Question

Arrange the following in descending order
(A) \(3^{3^{33}}\)
(B) \(3^{(33)^3}\)
(C) \((3^3)^{33}\)
(D) \(3^{333}\)
Choose the correct answer from the options given below :

• A. \(A>B>D>C\)
• B. \(B = C>A>D\)
• C. \(B>A>D>C\)
• D. \(A>C>D>B\)

Hint:

Power towers grow much faster than any other exponential form. In $a^{b^c}$, $c$ is at the highest level and has the most impact. Always evaluate exponents in tower form from top to bottom.

Answer 1

The Correct Option is A

Step 1: Understanding the Concept:
For comparison of large numbers with the same base, we must simplify and compare the exponents. Note the difference in notation: \(a^{b^c} = a^{(b^c)}\) (evaluated top-down), whereas \((a^b)^c = a^{b \times c}\).
Step 2: Key Formula or Approach: Compare the magnitude of exponents for base 3.
Step 3: Detailed Explanation:
Let's analyze the exponent for each term:
(A) \(3^{3^{33}}\): The exponent is \(3^{33}\). This is a massive number, approximately \(5.5 \times 10^{15}\).
(B) \(3^{(33)^3}\): The exponent is \(33^3 = 35,937\).
(C) \((3^3)^{33} = 3^{3 \times 33} = 3^{99}\).
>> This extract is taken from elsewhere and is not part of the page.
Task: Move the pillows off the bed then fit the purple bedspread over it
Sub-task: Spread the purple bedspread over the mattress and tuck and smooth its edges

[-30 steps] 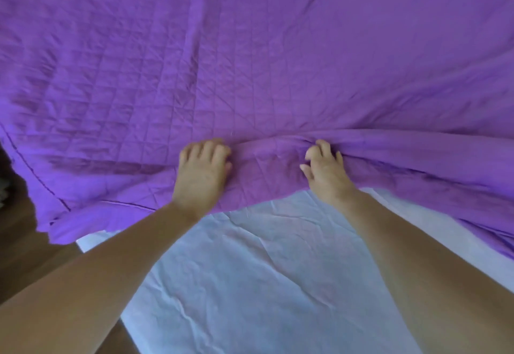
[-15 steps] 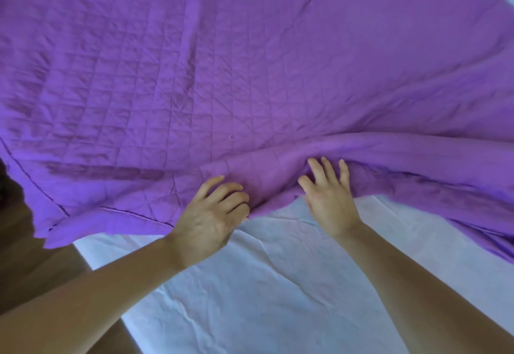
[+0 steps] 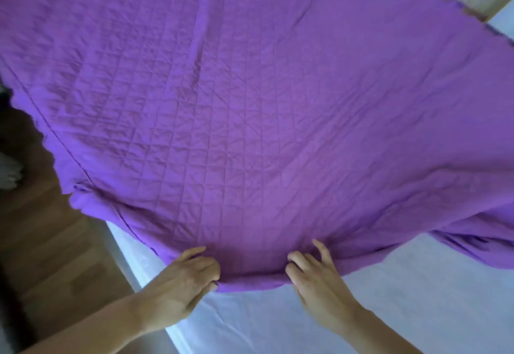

The exponent is \(99\).
(D) \(3^{333}\): The exponent is \(333\).
Now, we compare the exponents:
\(3^{33}\) is significantly larger than \(35,937\).
\(35,937\) is significantly larger than \(333\).
\(333\) is larger than \(99\).
Therefore, the order of exponents is: \(3^{33}>(33)^3>333>99\).
Correspondingly, the order of the numbers is \(A>B>D>C\).
Step 4: Final Answer:
The descending order is \(A>B>D>C\).